Alex, Cory, Stella and the crew of TMS arrive at Texas to meet with the owner of Hyperion, Paul Marks (Jon Hamm), who will accompany Alex and Cory on the shuttle. Paul takes Alex on a ride to show his massive property around the area, which impresses her. However, she is taken aback when he mentions a deal to buy UBA, something she was not informed. She confronts Cory, who admits that the network is going through financial turmoil and secretly went behind Cybil's back to get Paul involved. He also reveals the flight was very pivotal in securing the deal.

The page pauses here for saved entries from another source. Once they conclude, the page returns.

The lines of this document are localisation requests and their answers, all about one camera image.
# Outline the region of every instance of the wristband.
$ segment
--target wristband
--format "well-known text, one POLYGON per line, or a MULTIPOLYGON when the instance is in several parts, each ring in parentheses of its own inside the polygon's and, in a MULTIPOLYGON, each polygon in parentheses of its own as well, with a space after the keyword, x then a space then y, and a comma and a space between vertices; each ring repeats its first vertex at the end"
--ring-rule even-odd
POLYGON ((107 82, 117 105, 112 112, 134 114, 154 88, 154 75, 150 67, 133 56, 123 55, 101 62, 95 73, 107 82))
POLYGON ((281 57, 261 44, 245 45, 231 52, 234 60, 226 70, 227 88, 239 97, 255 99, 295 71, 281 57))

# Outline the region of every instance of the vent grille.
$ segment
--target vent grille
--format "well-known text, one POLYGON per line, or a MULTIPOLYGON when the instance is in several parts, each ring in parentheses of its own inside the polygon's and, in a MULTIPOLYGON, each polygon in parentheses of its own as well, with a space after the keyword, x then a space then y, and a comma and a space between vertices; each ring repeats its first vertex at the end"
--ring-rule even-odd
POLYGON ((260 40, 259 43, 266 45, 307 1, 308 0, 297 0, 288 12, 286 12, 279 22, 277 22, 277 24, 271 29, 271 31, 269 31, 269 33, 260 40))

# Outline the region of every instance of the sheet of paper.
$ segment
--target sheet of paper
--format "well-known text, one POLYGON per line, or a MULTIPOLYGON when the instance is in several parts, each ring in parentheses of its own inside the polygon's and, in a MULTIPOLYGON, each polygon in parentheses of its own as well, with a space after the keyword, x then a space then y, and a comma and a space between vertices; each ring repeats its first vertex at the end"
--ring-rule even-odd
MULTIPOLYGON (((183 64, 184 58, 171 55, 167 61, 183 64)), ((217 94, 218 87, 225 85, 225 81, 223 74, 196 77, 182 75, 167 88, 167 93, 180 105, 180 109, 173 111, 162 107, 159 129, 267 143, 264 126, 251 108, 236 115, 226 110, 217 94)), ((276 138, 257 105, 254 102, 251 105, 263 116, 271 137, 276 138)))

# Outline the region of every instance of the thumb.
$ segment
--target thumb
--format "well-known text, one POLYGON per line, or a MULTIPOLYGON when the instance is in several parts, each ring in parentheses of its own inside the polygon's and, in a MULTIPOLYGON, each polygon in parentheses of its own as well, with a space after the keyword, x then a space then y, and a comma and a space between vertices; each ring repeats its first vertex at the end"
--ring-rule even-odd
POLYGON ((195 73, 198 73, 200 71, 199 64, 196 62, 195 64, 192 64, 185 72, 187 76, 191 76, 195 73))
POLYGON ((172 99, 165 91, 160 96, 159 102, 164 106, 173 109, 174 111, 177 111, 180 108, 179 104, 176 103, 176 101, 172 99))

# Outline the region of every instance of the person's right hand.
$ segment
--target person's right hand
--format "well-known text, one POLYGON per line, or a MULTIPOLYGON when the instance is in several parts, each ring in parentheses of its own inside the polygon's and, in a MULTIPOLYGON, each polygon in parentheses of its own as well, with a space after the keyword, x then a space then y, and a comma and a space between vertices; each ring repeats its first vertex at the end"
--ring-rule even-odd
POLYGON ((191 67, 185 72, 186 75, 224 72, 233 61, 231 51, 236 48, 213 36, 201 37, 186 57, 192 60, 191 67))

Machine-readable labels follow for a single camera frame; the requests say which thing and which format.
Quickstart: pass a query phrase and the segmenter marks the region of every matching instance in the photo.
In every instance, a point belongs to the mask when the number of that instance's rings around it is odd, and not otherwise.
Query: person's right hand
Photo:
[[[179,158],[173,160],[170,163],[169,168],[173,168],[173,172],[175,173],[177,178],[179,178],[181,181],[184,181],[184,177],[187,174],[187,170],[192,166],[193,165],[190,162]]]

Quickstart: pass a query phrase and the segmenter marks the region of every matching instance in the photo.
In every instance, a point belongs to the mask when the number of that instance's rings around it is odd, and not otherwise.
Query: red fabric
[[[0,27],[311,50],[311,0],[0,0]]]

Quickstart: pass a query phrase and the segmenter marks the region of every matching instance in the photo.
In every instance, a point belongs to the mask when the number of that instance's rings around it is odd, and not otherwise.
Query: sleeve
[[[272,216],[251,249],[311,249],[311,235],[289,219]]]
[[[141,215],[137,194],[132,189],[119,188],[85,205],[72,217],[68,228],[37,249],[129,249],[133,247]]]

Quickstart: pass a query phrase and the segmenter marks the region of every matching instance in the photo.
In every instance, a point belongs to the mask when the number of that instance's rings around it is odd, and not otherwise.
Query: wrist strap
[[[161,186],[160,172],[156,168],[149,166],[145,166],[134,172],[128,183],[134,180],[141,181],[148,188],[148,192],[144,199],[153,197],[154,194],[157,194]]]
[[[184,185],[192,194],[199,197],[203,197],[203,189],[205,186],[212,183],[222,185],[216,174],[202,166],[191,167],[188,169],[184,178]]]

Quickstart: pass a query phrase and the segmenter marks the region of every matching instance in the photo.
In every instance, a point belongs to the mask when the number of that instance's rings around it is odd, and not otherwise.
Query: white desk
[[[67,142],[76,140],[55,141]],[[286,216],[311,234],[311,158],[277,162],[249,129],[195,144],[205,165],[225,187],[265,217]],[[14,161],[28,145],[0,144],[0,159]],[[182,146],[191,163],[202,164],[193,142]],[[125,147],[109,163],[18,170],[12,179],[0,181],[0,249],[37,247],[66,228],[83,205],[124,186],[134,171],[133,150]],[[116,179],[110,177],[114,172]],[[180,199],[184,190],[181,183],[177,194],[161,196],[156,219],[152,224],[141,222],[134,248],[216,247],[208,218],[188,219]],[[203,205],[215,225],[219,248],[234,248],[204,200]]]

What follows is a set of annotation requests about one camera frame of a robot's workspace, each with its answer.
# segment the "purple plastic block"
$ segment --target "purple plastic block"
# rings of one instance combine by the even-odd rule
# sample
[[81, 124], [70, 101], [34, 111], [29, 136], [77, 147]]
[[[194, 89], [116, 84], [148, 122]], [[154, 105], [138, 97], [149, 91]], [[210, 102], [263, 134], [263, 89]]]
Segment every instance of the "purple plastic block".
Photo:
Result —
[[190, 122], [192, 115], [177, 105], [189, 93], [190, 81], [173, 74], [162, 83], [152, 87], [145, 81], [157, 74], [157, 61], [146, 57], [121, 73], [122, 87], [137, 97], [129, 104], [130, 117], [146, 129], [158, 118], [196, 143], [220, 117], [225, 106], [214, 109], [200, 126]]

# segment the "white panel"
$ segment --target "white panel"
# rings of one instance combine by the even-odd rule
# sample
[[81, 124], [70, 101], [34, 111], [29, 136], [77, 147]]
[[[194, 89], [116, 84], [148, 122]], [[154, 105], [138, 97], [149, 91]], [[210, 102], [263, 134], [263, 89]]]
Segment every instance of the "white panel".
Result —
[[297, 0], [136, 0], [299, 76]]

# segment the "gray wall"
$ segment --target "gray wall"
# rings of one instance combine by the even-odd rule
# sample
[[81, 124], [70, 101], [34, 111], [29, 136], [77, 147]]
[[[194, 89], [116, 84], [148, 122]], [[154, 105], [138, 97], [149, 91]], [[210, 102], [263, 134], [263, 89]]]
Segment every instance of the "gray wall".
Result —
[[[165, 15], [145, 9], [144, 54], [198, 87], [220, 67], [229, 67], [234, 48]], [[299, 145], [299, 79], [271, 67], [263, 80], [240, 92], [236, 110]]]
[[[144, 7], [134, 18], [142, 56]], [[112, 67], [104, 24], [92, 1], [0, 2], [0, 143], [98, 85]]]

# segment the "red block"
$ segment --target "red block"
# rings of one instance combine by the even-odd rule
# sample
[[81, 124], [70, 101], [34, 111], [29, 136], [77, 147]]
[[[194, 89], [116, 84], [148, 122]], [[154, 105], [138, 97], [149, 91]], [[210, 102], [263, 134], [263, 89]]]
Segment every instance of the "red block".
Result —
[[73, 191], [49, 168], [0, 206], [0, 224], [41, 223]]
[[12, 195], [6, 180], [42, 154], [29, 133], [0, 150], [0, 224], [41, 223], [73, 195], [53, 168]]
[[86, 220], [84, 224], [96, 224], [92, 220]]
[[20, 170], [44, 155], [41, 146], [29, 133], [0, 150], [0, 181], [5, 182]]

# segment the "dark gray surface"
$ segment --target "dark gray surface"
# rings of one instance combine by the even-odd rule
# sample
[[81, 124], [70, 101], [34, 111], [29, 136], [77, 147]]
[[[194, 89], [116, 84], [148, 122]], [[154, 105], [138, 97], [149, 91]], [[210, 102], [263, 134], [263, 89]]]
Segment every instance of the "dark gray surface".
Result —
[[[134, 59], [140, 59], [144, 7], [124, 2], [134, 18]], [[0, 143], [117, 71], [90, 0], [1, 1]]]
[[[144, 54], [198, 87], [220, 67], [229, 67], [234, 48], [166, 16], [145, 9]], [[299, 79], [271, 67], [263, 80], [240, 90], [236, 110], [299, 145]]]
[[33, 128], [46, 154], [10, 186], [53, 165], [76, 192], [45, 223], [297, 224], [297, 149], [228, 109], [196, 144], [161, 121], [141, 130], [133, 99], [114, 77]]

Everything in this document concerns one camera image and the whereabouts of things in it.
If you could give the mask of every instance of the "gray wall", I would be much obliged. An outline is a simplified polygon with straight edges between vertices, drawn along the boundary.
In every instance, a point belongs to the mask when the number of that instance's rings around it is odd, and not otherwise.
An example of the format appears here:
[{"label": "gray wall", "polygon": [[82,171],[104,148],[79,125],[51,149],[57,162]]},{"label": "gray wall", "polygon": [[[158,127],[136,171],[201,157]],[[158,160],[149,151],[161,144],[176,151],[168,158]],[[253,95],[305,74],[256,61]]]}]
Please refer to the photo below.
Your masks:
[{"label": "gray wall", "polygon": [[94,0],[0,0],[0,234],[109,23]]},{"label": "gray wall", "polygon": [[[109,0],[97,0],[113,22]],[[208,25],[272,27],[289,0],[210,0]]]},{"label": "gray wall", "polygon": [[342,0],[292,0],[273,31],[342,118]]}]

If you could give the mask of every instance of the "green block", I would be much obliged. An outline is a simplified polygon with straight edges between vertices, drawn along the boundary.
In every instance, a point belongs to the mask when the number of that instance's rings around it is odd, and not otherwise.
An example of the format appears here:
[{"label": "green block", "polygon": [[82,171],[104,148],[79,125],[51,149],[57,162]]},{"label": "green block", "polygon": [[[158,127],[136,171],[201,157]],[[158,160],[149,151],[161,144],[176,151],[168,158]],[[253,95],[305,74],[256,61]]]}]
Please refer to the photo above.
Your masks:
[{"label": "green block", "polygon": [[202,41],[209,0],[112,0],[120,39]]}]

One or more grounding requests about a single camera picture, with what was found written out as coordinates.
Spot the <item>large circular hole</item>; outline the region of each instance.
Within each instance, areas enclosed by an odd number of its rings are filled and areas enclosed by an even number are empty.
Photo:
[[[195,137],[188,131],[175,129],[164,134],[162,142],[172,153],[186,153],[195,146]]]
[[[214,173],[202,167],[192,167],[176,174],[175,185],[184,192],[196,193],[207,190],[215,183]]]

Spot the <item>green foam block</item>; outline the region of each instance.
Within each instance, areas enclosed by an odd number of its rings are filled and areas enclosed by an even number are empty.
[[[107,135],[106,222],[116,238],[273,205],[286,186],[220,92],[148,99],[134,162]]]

When Cory forbids Bradley from reporting Luna's arrest, Alex and Chip (Mark Duplass) decide to help her by abandoning their tasks and going to a protest site just hours before the liftoff. Without Alex onboard, Cory convinces Bradley to replace her in the flight, despite not preparing. As the shuttle takes off, the network broadcasts a live stream from inside the shuttle as it reaches the Kármán line. Bradley is marveled at the view and begins to describe it, when the broadcast is cut off, shocking everyone.

==Development==
===Production===
The episode was written by executive producer Charlotte Stoudt, and directed by executive producer Mimi Leder. This was Stoudt's first writing credit, and Leder's eighth directing credit.

===Writing===
By setting a time jump to March 2022, executive producer Michael Ellenberg said, "we wanted to get far enough to see what happened with the UBA+ launch and get us on the other side of the pandemic so we're closer to where we are right now. Even though it's set a year in the past, it feels like right now. That was really our goal. We want to be tackling the noisiest, most controversial things in our culture and also give our characters a platform to see them in challenges that we hadn't seen them in before."

==Critical reviews==
"The Kármán Line" received generally positive reviews from critics. Max Gao of The A.V. Club gave the episode a "B" grade and wrote, "It's been two years since television's most unhinged prestige drama wrapped up its messy but undeniably captivating sophomore season in the early days of the COVID-19 pandemic, leaving the fates of Alex Levy, who became seriously ill after contracting the virus, and her gaggle of UBA journalists and newsroom execs hanging in the balance. The third 10-episode season picks up two years later, on March 10, 2022, with a darkly comedic nod to how the show has repeatedly tried to kill Alex for the last two seasons."

Maggie Fremont of Vulture gave the episode a 2 star rating out of 5 and wrote, "We've seen the trailer for the season, so we know Bradley and Cory aren't going to die in some horrific space accident. Although, how absolutely Morning Show would it be to have Bradley “I'm exhausted!” Jackson go out on such an absurd note. If space hijinks are where the season starts, what other insanity does it have in store for us? Friends, we should all brace for impact." Kimberly Roots of TVLine wrote, "The Apple TV+ drama, which previously was so dedicated to realistic portrayal that it wrapped Season 2 with an excruciating play-by-play of Jennifer Aniston's Alex as she wheezed her way through COVID, seems to be done with all of that now. The show is so, so much more fun this season because of it."

Lacy Baugher of Telltale TV gave the episode a 4 star rating out of 5 and wrote, "After a truly dreadful second season, The Morning Show bounces back with a third season premiere that unapologetically leans into the series' soapiest, most ridiculous elements and finally discovers a sense of fun in the process." Carissa Pavlica of TV Fanatic gave the episode a 4.25 star rating out of 5 rating and wrote, "That's a lot to digest, and much like The Morning Show Season 2 came out swinging after COVID by including it in their story, The Morning Show Season 3 is taking on some of the biggest stories of the day, even if, for now, they're only touched upon lightly."